Quick Check Set 1: Thermoregulation
- Sensor loss (skin thermoreceptors damaged): What changes in afferent information? Would the control center detect cold exposure as strongly? Predict the response (shivering/vasoconstriction) compared with normal.
- Afferent pathway impairment (sensory neuropathy): Sensors may detect temperature, but the signal does not reach the hypothalamus effectively. Predict how the system behaves and why the response may be delayed or absent.
- Control center dysfunction (hypothalamic injury): Afferent information arrives, but integration/decision is faulty. Predict whether efferent commands are appropriate, and what happens to core temperature stability.
- Efferent pathway impairment (autonomic failure): The hypothalamus decides correctly, but commands do not reach effectors. Predict cutaneous blood vessel behavior and shivering.
- Effector failure (skeletal muscle cannot shiver): The command is intact, but the effector cannot execute. Predict which compensations might still occur (e.g., vasoconstriction) and the likely direction of core temperature change in cold.
Quick Check Set 2: Glucose Regulation
- Sensor/control center impairment (β-cell failure): What happens to insulin secretion when glucose rises? Predict plasma glucose after a meal and explain the information-flow break.
- Efferent signal problem (insulin not released or rapidly degraded): The “command” does not reach effectors at adequate levels. Predict glucose uptake in muscle/adipose and the resulting plasma glucose trajectory.
- Effector resistance (target tissues respond poorly to insulin): The efferent signal is present, but effectors do not produce the expected response. Predict what happens to insulin levels over time and to plasma glucose after meals.

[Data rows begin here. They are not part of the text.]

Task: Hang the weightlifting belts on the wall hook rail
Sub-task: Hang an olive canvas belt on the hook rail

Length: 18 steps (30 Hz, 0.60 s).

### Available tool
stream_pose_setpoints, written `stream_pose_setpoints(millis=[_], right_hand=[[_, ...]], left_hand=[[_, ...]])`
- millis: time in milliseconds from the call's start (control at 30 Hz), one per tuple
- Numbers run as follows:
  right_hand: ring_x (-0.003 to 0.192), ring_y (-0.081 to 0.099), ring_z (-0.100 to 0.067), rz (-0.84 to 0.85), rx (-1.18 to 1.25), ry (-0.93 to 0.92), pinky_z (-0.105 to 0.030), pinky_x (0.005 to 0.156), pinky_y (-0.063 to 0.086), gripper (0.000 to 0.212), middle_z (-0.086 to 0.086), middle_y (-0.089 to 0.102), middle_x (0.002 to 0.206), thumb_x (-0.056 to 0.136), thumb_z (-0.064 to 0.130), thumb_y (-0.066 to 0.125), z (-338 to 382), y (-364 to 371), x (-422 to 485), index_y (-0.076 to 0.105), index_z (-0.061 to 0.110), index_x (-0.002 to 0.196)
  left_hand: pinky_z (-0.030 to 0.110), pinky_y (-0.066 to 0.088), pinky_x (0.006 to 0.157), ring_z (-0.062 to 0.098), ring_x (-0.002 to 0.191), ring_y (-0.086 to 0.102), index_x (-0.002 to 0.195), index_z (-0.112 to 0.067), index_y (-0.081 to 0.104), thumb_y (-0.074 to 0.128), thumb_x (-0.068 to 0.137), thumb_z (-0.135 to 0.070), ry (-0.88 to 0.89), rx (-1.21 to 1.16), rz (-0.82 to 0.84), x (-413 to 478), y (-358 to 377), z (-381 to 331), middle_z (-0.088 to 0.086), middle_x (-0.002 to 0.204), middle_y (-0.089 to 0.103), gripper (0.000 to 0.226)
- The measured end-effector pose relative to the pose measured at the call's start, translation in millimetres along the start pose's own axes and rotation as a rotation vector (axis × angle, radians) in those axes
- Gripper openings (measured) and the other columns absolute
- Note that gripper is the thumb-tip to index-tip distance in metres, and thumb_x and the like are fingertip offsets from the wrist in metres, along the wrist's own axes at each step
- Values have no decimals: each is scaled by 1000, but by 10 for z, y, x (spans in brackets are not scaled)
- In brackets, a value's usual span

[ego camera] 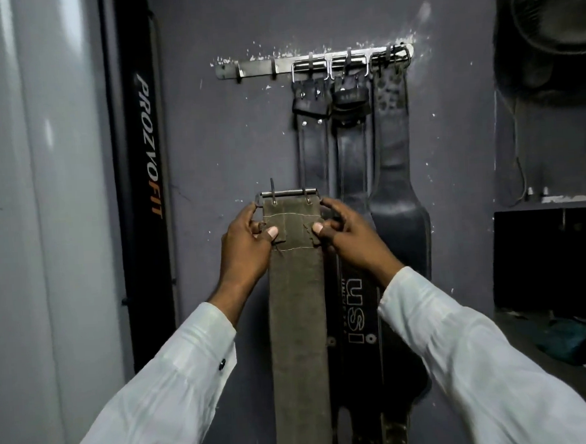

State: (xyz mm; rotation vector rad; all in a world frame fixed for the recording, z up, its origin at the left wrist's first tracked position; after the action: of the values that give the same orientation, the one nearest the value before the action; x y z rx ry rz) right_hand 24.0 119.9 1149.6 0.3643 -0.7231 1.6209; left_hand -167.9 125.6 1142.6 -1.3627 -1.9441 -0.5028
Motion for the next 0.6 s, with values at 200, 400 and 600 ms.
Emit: stream_pose_setpoints(millis=[200, 400, 600], right_hand=[[62, 59, -9, -53, -4, -120, -21, 53, 49, 46, -12, 64, 87, 97, 3, 56, 318, -79, 1009, 47, 17, 140], [47, 55, 11, -130, -93, -321, -14, 50, 44, 34, 1, 63, 88, 96, -1, 54, 893, -359, 2049, 55, 15, 126], [61, 61, -3, -239, -198, -408, -15, 46, 42, 40, -5, 68, 95, 86, 14, 57, 1247, -534, 2704, 60, 11, 126]], left_hand=[[45, 59, 87, 15, 86, 71, 127, -30, 59, 64, 88, -13, 164, 18, -46, 891, -39, -360, -4, 85, 72, 43], [49, 58, 90, 21, 93, 72, 115, -33, 63, 65, 81, -19, 276, -10, -68, 2043, 22, -702, -1, 91, 74, 36], [45, 58, 91, 17, 100, 72, 121, -16, 64, 65, 77, -17, 376, -8, -85, 2836, 72, -954, 2, 108, 74, 44]])
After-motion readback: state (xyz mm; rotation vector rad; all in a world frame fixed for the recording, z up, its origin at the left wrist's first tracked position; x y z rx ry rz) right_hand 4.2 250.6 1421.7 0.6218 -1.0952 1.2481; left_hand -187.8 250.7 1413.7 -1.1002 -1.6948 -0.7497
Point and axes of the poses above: each hand's wrist, its own x-axis towards the middle knuckle, its own y-axis out of the palm, z = x × y, the point moved 7 cm from there along x, towards the middle knuckle
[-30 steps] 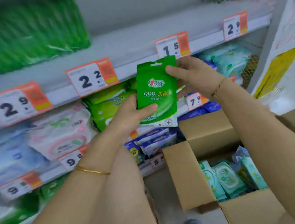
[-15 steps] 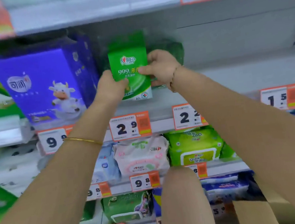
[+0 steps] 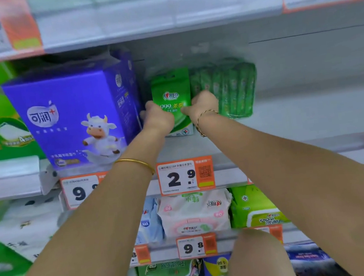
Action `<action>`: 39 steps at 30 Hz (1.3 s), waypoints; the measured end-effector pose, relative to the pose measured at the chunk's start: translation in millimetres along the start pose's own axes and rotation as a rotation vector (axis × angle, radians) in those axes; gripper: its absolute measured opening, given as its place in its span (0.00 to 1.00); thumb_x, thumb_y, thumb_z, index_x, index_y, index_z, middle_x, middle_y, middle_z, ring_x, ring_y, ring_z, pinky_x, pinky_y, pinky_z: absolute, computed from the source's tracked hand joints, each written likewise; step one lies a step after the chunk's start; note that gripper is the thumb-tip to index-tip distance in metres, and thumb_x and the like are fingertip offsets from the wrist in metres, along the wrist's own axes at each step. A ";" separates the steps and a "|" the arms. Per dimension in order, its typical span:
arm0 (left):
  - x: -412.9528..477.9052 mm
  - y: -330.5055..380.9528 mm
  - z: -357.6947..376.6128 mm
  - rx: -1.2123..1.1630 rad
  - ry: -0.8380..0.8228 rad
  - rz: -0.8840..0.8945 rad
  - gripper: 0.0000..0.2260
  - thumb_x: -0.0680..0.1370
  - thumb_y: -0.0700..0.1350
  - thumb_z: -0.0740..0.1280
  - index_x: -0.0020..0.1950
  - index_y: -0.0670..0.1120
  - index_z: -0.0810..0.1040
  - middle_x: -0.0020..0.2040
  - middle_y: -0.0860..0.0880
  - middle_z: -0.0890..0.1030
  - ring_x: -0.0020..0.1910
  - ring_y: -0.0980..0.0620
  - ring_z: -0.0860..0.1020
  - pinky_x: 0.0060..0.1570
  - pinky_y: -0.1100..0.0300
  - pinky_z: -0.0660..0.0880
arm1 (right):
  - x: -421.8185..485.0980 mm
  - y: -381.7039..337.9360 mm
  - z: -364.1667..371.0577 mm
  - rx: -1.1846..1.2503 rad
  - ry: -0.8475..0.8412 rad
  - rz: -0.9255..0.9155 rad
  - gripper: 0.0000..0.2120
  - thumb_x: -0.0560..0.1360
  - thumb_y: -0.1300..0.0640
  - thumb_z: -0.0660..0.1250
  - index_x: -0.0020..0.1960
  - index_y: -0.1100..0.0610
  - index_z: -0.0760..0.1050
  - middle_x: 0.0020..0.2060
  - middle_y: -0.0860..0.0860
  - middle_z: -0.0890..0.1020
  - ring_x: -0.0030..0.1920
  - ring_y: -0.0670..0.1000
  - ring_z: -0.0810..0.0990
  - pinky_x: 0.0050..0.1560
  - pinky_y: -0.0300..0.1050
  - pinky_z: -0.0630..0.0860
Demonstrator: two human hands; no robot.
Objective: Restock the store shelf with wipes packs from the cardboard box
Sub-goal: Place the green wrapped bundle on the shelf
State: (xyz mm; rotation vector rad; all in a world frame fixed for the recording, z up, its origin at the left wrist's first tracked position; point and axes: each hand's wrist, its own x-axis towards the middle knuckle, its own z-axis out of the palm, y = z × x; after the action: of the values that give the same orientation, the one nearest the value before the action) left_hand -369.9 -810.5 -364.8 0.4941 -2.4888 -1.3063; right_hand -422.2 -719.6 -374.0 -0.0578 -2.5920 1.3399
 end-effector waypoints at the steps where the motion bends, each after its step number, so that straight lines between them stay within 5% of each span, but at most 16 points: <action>1: 0.7 -0.4 0.0 -0.015 0.000 -0.001 0.21 0.77 0.35 0.60 0.69 0.40 0.63 0.67 0.39 0.67 0.65 0.41 0.69 0.65 0.50 0.70 | 1.3 -1.0 1.4 -0.018 -0.001 0.010 0.25 0.72 0.56 0.71 0.30 0.56 0.55 0.29 0.52 0.64 0.30 0.49 0.64 0.28 0.40 0.60; 10: -6.4 -0.6 2.0 -0.009 -0.022 -0.031 0.19 0.78 0.35 0.58 0.69 0.36 0.60 0.68 0.38 0.66 0.67 0.41 0.68 0.64 0.52 0.68 | 3.7 -0.6 6.1 -0.064 0.010 0.034 0.25 0.74 0.53 0.69 0.30 0.56 0.56 0.27 0.51 0.63 0.26 0.48 0.62 0.25 0.40 0.57; 14: -25.8 2.1 -1.6 0.031 -0.053 -0.030 0.26 0.77 0.36 0.61 0.73 0.38 0.56 0.70 0.38 0.64 0.68 0.40 0.66 0.67 0.47 0.67 | -4.3 -2.0 -2.4 -0.042 0.008 0.028 0.23 0.73 0.53 0.71 0.32 0.56 0.58 0.29 0.50 0.65 0.39 0.52 0.71 0.35 0.42 0.68; 17: -56.3 6.7 -4.4 0.005 -0.005 0.132 0.27 0.75 0.36 0.63 0.73 0.39 0.58 0.68 0.39 0.65 0.66 0.39 0.68 0.66 0.46 0.68 | -22.8 1.0 -24.9 0.108 0.037 -0.049 0.12 0.72 0.58 0.71 0.42 0.60 0.68 0.38 0.51 0.72 0.46 0.52 0.75 0.44 0.42 0.75; 19: -86.0 13.0 -1.1 -0.008 -0.021 0.288 0.29 0.76 0.34 0.62 0.75 0.40 0.56 0.71 0.40 0.64 0.69 0.42 0.65 0.70 0.56 0.62 | -51.6 11.4 -53.5 0.292 0.058 -0.122 0.09 0.72 0.62 0.70 0.43 0.57 0.69 0.41 0.52 0.74 0.48 0.55 0.78 0.49 0.51 0.80; 21: -122.3 20.5 10.1 -0.031 -0.061 0.453 0.30 0.76 0.32 0.60 0.76 0.40 0.53 0.73 0.42 0.61 0.73 0.48 0.61 0.68 0.69 0.55 | -93.2 30.9 -89.5 0.390 0.048 -0.173 0.09 0.72 0.66 0.68 0.42 0.56 0.70 0.38 0.52 0.74 0.41 0.53 0.79 0.40 0.52 0.82; 22: -141.9 22.8 19.4 -0.072 -0.092 0.520 0.29 0.76 0.32 0.59 0.76 0.41 0.54 0.74 0.43 0.61 0.73 0.50 0.61 0.69 0.67 0.56 | -114.4 46.0 -108.6 0.402 0.044 -0.194 0.08 0.72 0.68 0.67 0.43 0.56 0.71 0.37 0.53 0.75 0.37 0.51 0.80 0.37 0.50 0.83; 26: -219.7 13.9 81.3 -0.200 -0.397 0.564 0.27 0.76 0.33 0.58 0.75 0.43 0.59 0.72 0.46 0.65 0.69 0.55 0.66 0.70 0.56 0.64 | -191.9 135.6 -179.7 0.306 0.010 -0.112 0.11 0.73 0.69 0.66 0.42 0.53 0.73 0.36 0.51 0.77 0.28 0.44 0.79 0.30 0.44 0.80; 30: -285.1 -8.8 180.0 -0.003 -0.865 0.494 0.23 0.77 0.35 0.60 0.73 0.42 0.62 0.70 0.44 0.68 0.69 0.48 0.68 0.67 0.58 0.65 | -236.7 267.9 -222.7 0.026 -0.153 0.269 0.08 0.75 0.67 0.65 0.43 0.55 0.73 0.36 0.54 0.78 0.27 0.45 0.79 0.28 0.42 0.79; 35: -340.4 -40.7 293.0 0.334 -1.295 0.436 0.21 0.79 0.38 0.59 0.72 0.44 0.63 0.69 0.45 0.70 0.65 0.47 0.72 0.62 0.58 0.69 | -271.3 431.2 -244.4 -0.178 -0.178 0.749 0.05 0.74 0.66 0.63 0.45 0.58 0.74 0.41 0.58 0.78 0.34 0.54 0.78 0.40 0.51 0.80; 39: -350.0 -67.9 334.5 0.548 -1.423 0.445 0.18 0.80 0.38 0.58 0.71 0.42 0.67 0.65 0.44 0.73 0.63 0.47 0.73 0.61 0.56 0.69 | -288.0 504.1 -236.4 -0.362 -0.289 0.903 0.13 0.74 0.66 0.62 0.58 0.63 0.76 0.47 0.57 0.79 0.46 0.55 0.79 0.50 0.48 0.77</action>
State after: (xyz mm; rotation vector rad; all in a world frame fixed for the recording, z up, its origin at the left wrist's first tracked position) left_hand -178.3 -452.4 -636.9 -1.3298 -3.6529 -0.8056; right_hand -124.6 -275.6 -701.5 -1.3096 -3.1654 1.0948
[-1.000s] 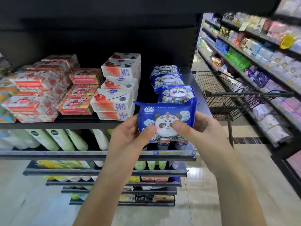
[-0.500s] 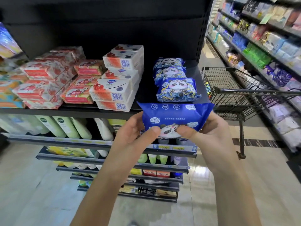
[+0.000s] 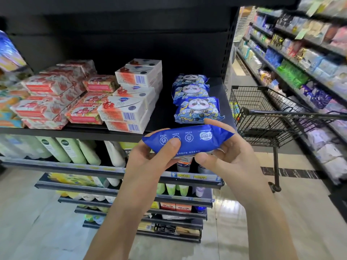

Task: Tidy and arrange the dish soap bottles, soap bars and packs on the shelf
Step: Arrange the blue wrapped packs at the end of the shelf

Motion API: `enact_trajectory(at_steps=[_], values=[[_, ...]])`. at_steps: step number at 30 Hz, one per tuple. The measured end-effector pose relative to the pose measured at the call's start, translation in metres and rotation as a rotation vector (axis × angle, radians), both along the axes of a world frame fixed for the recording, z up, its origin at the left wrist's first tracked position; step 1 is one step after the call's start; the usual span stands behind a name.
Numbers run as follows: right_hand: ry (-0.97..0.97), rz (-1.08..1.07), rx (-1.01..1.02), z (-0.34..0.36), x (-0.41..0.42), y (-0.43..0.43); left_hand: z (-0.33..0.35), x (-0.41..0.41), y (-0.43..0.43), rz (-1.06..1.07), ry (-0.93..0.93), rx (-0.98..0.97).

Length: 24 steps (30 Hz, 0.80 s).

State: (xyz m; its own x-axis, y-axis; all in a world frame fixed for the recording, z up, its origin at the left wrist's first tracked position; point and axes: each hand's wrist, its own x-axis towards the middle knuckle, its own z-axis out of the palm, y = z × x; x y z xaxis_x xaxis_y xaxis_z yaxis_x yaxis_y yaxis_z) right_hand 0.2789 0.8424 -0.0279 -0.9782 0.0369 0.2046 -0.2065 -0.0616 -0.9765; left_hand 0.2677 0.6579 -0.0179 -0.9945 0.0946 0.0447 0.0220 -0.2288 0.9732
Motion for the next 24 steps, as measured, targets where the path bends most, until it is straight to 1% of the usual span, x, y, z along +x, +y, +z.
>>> enact_trajectory(at_steps=[5, 8, 11, 17, 22, 24], values=[[-0.123, -0.07, -0.002, 0.001, 0.002, -0.004, -0.005, -0.002, -0.003, 0.029, 0.022, -0.002], [-0.164, -0.059, -0.027, -0.002, 0.001, -0.008, -0.009, 0.0, -0.003, 0.032, 0.041, -0.028], [-0.15, -0.034, -0.043, -0.003, 0.001, -0.012, -0.01, -0.001, -0.005, 0.021, 0.055, -0.042], [-0.132, -0.05, -0.115, -0.008, 0.001, -0.015, -0.01, -0.002, -0.01, -0.017, 0.06, -0.058], [-0.069, -0.032, -0.192, -0.013, 0.001, -0.02, -0.013, -0.004, -0.017, -0.053, 0.048, -0.058], [-0.033, -0.023, -0.217, -0.014, 0.001, -0.02, -0.012, -0.003, -0.018, -0.054, 0.01, -0.055]])
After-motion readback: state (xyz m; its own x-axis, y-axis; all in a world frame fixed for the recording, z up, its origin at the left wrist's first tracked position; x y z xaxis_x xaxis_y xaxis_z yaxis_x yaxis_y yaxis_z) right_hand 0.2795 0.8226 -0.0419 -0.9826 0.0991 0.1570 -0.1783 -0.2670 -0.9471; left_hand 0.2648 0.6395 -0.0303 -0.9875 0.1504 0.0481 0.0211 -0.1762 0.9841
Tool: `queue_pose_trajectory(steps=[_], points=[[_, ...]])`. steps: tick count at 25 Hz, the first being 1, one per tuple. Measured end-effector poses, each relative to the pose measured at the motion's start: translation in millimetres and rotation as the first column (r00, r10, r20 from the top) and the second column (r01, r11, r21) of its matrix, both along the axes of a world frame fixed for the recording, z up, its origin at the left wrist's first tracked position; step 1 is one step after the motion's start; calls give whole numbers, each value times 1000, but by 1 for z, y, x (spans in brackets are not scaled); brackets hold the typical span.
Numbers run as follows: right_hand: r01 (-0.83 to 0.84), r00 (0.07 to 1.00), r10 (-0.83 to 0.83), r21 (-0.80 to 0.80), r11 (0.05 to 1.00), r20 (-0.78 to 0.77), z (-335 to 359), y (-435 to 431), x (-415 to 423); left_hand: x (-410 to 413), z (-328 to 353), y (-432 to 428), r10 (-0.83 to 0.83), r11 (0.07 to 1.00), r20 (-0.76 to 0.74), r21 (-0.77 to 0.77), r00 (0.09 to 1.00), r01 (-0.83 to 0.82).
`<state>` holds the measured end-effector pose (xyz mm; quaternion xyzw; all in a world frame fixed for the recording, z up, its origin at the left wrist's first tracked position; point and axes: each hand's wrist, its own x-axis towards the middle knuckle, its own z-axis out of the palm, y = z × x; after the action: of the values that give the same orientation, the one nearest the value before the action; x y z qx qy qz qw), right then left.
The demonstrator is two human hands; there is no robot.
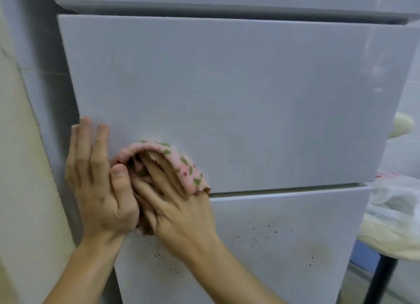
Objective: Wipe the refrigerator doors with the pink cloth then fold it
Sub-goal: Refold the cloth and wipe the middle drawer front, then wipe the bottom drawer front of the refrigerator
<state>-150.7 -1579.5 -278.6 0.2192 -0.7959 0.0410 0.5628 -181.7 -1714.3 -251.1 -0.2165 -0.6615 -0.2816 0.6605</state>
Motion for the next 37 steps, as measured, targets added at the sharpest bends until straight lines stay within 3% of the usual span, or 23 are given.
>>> queue_pose_trajectory(steps=[6, 9, 11, 15, 18, 19, 20, 21, 22, 23, 24, 26, 30, 32, 35, 37], points=[[191, 966, -208, -118, 974, -153, 5, 104, 24, 7, -14, 30, 143, 989, 62, -32, 988, -142], [286, 956, -291, -389, 876, 47, 4, 159, 39, 10, -12, 36, 138, 990, 77, -21, 987, -136], [283, 959, -231, -483, 828, 165, -4, 156, 46, 13, -12, 39, 124, 992, 93, -2, 988, -124], [39, 983, 83, -629, 777, 163, -14, 115, 63, 38, -24, 55, 0, 1000, 132, 12, 991, -2], [-120, 938, 275, -547, 829, 210, -17, 95, 82, 72, -42, 61, -202, 976, 209, -39, 957, 215], [-161, 921, 304, -473, 866, 244, -18, 91, 87, 84, -43, 62, -371, 922, 301, 3, 879, 388], [-184, 901, 315, -394, 900, 297, -19, 86, 91, 96, -42, 62, -578, 800, 424, 127, 697, 586], [-194, 875, 315, -329, 924, 368, -18, 84, 94, 108, -39, 64, -752, 620, 497, 309, 433, 721], [-198, 840, 312, -286, 938, 444, -17, 84, 97, 116, -35, 64, -848, 454, 494, 495, 189, 741], [-208, 790, 324, -270, 940, 520, -15, 84, 102, 122, -31, 63, -867, 385, 496, 602, 51, 700], [-226, 732, 358, -289, 930, 580, -10, 88, 106, 125, -28, 62, -844, 410, 535, 631, 12, 658], [-205, 628, 477, -461, 863, 615, 5, 97, 117, 126, -23, 54, -765, 561, 639, 600, 80, 570], [85, 816, 364, -717, 692, 449, 38, 118, 135, 115, -17, 25, -596, 745, 789, 473, 151, 471], [161, 842, 354, -817, 554, 406, 41, 128, 137, 112, -16, 11, -524, 801, 833, 413, 177, 433], [158, 786, 541, -944, 291, 298, 39, 130, 136, 111, -12, 2, -366, 878, 914, 278, 172, 390], [88, 682, 706, -980, 178, 190, 39, 122, 133, 116, -11, 3, -280, 875, 943, 174, 181, 451]])
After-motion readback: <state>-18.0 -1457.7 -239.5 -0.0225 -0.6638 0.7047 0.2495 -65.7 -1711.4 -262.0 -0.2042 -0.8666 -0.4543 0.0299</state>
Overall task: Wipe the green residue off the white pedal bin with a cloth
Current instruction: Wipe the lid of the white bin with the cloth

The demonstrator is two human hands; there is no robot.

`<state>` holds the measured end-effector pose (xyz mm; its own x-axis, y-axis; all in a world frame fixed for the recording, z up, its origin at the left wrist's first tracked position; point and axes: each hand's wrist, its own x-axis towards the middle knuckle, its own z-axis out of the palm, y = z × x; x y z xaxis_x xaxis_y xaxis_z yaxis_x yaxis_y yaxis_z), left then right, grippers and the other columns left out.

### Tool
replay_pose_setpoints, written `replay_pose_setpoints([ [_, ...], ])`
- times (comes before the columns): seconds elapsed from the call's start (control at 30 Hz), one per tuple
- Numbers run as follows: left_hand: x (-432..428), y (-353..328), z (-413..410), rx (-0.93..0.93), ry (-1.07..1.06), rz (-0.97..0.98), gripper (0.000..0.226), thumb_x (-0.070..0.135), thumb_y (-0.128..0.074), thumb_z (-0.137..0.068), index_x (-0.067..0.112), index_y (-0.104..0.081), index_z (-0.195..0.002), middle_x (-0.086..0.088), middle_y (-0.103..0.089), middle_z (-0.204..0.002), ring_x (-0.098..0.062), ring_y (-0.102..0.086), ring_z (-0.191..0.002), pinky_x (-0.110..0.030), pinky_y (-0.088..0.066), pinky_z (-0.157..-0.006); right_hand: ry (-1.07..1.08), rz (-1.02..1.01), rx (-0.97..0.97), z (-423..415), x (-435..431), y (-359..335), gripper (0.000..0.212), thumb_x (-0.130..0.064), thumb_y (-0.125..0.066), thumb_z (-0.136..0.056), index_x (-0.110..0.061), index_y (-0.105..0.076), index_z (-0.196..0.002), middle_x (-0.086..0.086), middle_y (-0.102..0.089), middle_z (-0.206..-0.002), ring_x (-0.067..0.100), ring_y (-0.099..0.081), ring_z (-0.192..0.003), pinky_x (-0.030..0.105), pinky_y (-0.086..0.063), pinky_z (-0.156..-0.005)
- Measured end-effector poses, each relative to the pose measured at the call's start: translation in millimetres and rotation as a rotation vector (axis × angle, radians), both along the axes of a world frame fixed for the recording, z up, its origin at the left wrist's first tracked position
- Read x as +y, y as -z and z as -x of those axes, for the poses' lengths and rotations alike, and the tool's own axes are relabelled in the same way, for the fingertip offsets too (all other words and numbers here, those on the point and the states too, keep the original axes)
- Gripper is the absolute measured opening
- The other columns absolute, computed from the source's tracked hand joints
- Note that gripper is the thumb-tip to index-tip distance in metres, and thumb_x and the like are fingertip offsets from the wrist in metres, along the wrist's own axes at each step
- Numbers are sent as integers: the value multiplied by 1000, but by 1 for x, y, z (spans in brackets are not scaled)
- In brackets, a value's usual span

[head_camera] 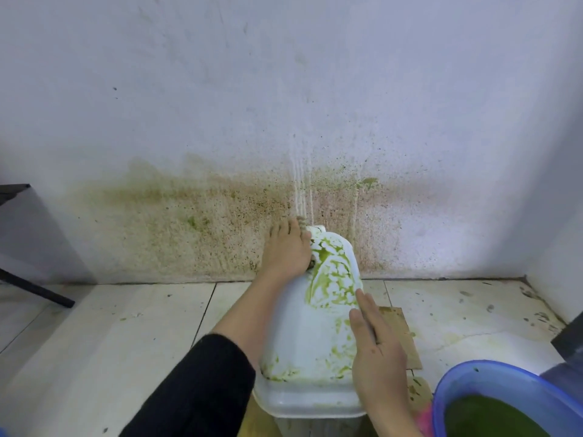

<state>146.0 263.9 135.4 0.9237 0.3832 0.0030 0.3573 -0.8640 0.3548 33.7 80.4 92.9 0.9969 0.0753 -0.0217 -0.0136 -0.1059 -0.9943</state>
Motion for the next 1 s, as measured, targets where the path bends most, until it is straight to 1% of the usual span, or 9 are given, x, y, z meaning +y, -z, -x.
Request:
replay_pose_setpoints([
  [0.1,0,3,6,50,198,-60,57,36,-14,-108,11,-5,-158,-6,0,-167,-22,2,-154,-41,0,-125,-3,24,-19,-4,0,5,32,-43,-47,-98,-48,-53,-129,-24,-42,-148,-8,-38,-131,14,-29,-96],
  [0.3,-35,11,116,-14,412,30,55,41,-17,-106,23,-2,-157,14,10,-162,1,16,-147,-25,10,-122,3,-9,-13,0,-1,6,33,-39,-47,-100,-44,-54,-132,-22,-43,-149,-3,-37,-136,17,-28,-99],
  [0.43,-57,9,194,-39,381,33,59,59,-2,-98,36,8,-151,28,22,-153,15,25,-140,-14,15,-117,-8,-23,-10,3,-1,5,33,-37,-45,-102,-45,-53,-132,-22,-41,-150,-9,-35,-131,18,-26,-101],
  [0.5,-50,11,183,-46,318,-9,68,60,1,-92,31,6,-154,20,19,-158,7,20,-146,-20,12,-120,-7,-28,-11,3,-1,3,33,-38,-45,-102,-44,-54,-133,-22,-41,-150,-10,-36,-128,18,-27,-101],
  [0.6,-32,8,118,-30,200,-66,59,34,-19,-106,10,-4,-157,-10,2,-166,-22,3,-154,-38,-2,-124,-9,-34,-5,2,-1,1,34,-38,-45,-102,-42,-54,-134,-21,-42,-150,-8,-38,-128,18,-28,-100],
  [0.67,-16,7,65,-38,132,-35,54,25,-23,-107,4,-11,-155,-21,-10,-163,-33,-9,-151,-44,-11,-122,-12,-32,-5,3,-2,1,34,-37,-44,-102,-42,-53,-135,-22,-41,-150,-10,-37,-125,16,-28,-98],
  [0.73,-6,6,20,-5,70,-9,57,31,-19,-107,5,-11,-156,-19,-9,-164,-33,-11,-151,-47,-14,-122,-18,-37,-8,3,-3,2,34,-38,-43,-103,-42,-52,-135,-23,-40,-151,-16,-36,-120,13,-28,-96],
  [0.8,-5,9,-6,-1,116,-26,57,32,-18,-107,5,-13,-156,-16,-11,-164,-33,-12,-151,-46,-15,-122,-19,-51,-4,3,-4,3,34,-38,-43,-103,-42,-52,-136,-23,-40,-150,-22,-36,-116,7,-27,-93],
  [1.0,-21,8,8,32,368,-15,53,31,-21,-109,15,-11,-158,-2,-4,-167,-19,1,-154,-31,0,-122,17,-89,14,3,-4,3,45,-50,-32,-102,-37,-49,-141,-22,-44,-148,-8,-36,-133,15,-28,-105],
])
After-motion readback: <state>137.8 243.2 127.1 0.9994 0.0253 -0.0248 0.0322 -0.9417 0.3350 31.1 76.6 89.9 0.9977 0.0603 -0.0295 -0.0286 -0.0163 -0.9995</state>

- Effector organ limitation (liver cannot store glycogen effectively): Identify which part of the response is weakened and predict the effect on post-meal glucose control.
Mini-Drills: Name the Broken Link
Label the primary failure as Sensor, Afferent, Control center, Efferent, or Effector.
- Core temperature is low; hypothalamus output signals are strong; blood vessels and muscles show no change in activity.
- Plasma glucose is high; insulin level is high; muscle glucose uptake remains low.
- Skin is cold; peripheral thermoreceptors fire normally; hypothalamus receives little temperature-related input.
- Plasma glucose is high; insulin remains low; pancreatic tissue is damaged.